Marcelo Behar is the COP30 Special Envoy for Bioeconomy and co-founder of Ambition Loop Brazil.

Can we be the generation to end the rampant deforestation that is harming the planet’s ecosystems and climate? Back in February, the Brazilian COP30 Presidency opened a call for submissions on its proposed Roadmap for Halting Deforestation and Forest Degradation, which closes today.

What might look like a technical step quickly drew significant attention, with more than 100 responses submitted by governments, civil society organisations, businesses and other stakeholders.

This level of engagement is telling. It reflects both the urgency of the issue and the recognition that this process could shape whether the global goal to end deforestation by 2030 finally moves from ambition to delivery.

As a Brazilian, I see this moment with both pride and realism. Brazil has played a central role in elevating forests on the climate agenda, and the COP30 Presidency has shown leadership in carrying this issue forward far beyond the Belém summit.
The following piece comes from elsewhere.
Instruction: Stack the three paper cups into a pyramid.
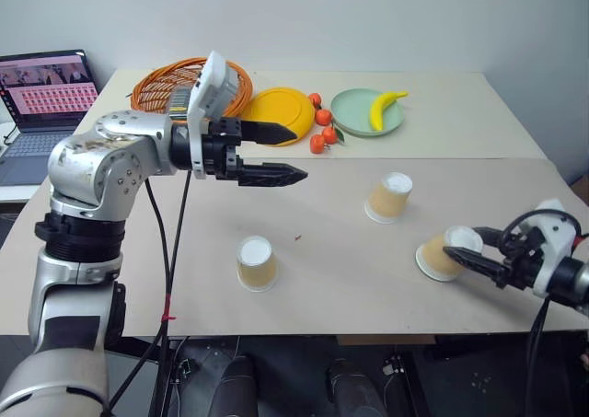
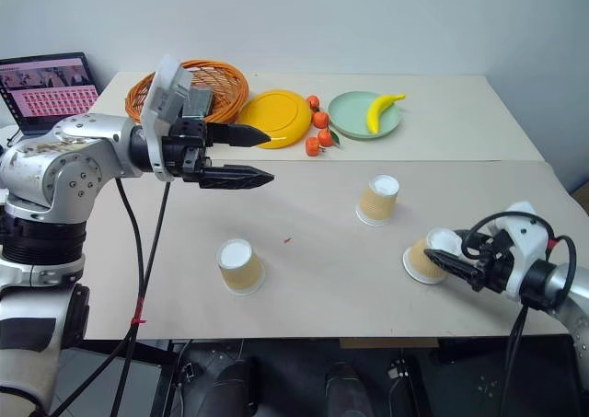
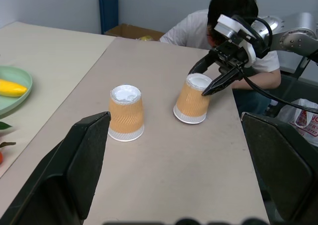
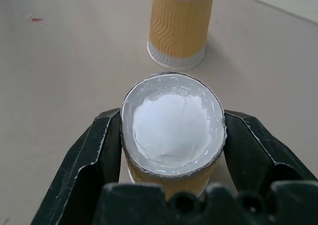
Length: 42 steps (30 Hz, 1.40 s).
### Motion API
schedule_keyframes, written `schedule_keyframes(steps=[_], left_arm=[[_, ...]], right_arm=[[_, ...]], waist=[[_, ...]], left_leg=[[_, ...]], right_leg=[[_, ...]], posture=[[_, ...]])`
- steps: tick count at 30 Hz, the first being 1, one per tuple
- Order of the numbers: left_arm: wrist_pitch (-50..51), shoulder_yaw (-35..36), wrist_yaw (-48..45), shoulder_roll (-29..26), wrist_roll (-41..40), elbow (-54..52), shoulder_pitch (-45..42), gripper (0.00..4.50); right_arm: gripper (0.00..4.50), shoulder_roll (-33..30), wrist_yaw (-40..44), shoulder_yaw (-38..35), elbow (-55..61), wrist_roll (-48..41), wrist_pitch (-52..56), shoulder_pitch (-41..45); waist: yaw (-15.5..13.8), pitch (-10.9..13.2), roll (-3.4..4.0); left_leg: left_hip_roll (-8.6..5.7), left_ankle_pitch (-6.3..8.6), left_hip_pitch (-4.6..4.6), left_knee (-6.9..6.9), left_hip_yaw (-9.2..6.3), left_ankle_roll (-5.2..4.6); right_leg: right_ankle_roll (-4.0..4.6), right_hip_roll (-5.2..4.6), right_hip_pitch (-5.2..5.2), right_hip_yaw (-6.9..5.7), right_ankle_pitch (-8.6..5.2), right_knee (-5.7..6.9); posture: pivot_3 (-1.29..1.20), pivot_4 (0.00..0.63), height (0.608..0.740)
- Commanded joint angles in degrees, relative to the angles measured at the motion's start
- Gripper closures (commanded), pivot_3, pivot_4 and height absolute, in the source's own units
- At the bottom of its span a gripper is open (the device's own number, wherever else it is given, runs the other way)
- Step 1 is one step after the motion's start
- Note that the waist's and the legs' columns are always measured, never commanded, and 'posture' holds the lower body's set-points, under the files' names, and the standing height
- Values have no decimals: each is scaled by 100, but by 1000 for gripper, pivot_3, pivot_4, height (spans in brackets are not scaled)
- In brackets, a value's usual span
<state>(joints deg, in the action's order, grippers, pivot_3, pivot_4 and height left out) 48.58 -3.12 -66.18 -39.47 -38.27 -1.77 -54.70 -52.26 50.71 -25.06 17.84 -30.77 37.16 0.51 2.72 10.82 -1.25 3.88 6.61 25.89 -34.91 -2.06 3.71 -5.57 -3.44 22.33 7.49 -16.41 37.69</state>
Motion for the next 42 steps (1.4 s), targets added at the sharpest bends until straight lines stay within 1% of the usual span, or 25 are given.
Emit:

COP30 rainforest fund unlikely to make first payments until 2028

But last year also offered a sobering signal. Despite strong efforts from the Brazilian Presidency, the proposed roadmap did not secure consensus in the final outcome of COP30. That outcome underlined a simple truth: while there is broad recognition of the importance of forests, agreeing on how to move forward remains complex. The road ahead is still long and likely uneven.

That is precisely why this moment matters.

Progress on commitments falling short

The world is not short of commitments. Over the past decade, countries have repeatedly pledged to halt and reverse deforestation by 2030. There is a growing body of experience through the REDD+ (Reducing Emissions from Deforestation and Degradation) programme, including the emergence of jurisdictional approaches that are beginning to connect forest protection with finance at scale.

Initiatives such as the Forest and Climate Leaders’ Partnership have helped sustain political attention and cooperation among countries, while national strategies continue to evolve, and Indigenous Peoples and local communities remain at the forefront of protecting forests.

And yet, progress is still falling short.

The gap is not only one of alignment. It is also one of political will – and of having a credible, shared pathway that brings together these efforts in a way that drives implementation at scale.

Civil society is watching this process closely. For many organisations working across climate, nature and conservation, this is not just another initiative – it is a priority. After years of advocating to end deforestation, there is a strong sense that this moment cannot be lost. The expectation is clear: this roadmap must move beyond intention and help unlock real progress.

The opportunity now is to ensure that it does exactly that. This cannot become another report.

Implementation key to roadmap success

A detailed assessment of pathways and challenges, however valuable, will not be enough to change outcomes on the ground. What is needed is an implementation roadmap, one that connects existing commitments, aligns incentives and provides clarity on how to move from ambition to delivery between now and 2030.

The consultation process is an important step. But its value will ultimately be judged by what it produces.

If the roadmap is to succeed, several priorities should guide its development.

    First: policy. It must be designed as a tool for implementation. That means going beyond diagnosis to define concrete action: who needs to act, by when, and how progress will be tracked. The solutions are not new, but coordination has been missing.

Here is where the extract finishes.